Although implementation of this third iteration of the Safeguard Mechanism will be a step forward from the business-as-usual no action on climate change, it falls well short of what the science requires to make significant inroads into GHG pollution. This is because the Safeguard Mechanism was originally set up to protect fossil fuel corporations while pretending to do something about climate change.
Although The Greens and other climate-aware cross benchers can draw succour from these latest amendments to the Safeguard Mechanism they fully realize that there is much more work ahead if indeed any significant inroads into Australia’s GHG emissions, and those it exports to the world (Scope 3), are to be made.
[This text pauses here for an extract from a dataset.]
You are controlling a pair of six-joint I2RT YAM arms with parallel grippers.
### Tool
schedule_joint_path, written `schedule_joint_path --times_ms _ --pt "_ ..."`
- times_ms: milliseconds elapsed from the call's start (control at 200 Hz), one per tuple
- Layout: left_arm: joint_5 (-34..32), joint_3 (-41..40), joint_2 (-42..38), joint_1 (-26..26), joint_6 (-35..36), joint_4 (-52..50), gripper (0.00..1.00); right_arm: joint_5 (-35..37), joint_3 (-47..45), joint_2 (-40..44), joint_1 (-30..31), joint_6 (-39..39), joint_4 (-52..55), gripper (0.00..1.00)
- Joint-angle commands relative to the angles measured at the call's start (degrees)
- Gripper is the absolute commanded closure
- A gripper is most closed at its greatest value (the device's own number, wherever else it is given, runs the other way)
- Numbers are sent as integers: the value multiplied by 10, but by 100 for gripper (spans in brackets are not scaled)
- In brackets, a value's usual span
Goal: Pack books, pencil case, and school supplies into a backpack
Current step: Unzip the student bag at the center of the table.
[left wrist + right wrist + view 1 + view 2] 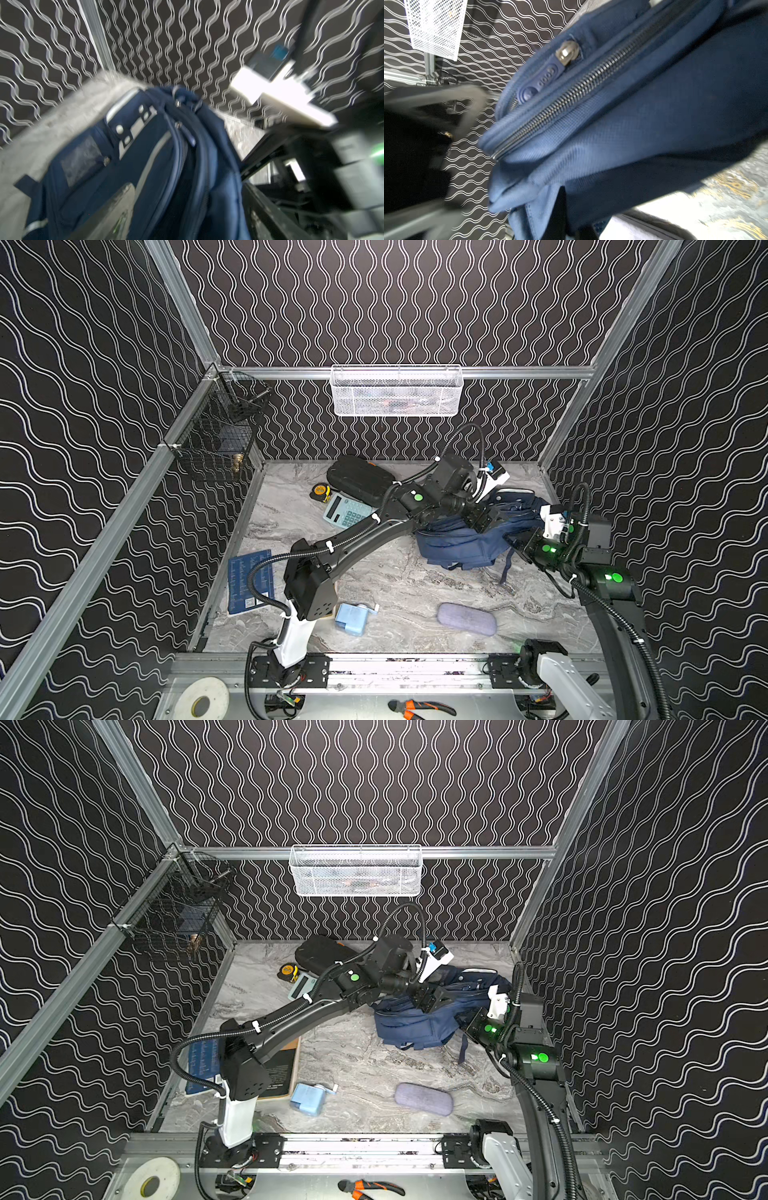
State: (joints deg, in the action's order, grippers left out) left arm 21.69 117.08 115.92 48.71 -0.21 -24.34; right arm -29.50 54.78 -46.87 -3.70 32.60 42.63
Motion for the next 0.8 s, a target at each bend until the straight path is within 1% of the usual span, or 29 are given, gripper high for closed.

Many loopholes for fossil fuel corporations in the original Safeguard Mechanism remain and close scrutiny will be required to foil the imaginative arguments of their lawyers.
Each of the remaining proposed new fossil fuel projects, those that have not become financially unviable through this third iteration, will need to be individually contested, mainly on environmental grounds. The climate trigger will need to be extended into environmental law, to be legislated next year. Increased support needs to be given to individual communities fighting against fossil fuel projects for their own reasons. Although the third iteration prevents new direct funding to fossil fuel projects, the present regime of generous subsides given to them (e.g. diesel rebate) need to be stopped.
Another consideration is that this safeguard Mechanism only addresses about 30% of Australia’s Scope 1 emissions, those from the biggest polluters. There are, as of yet, no coherent plans to address the remaining 70%, such as those attributable to agriculture, transport and waste. This should be seen as a significant victory but the bigger battle is still a long way from being won.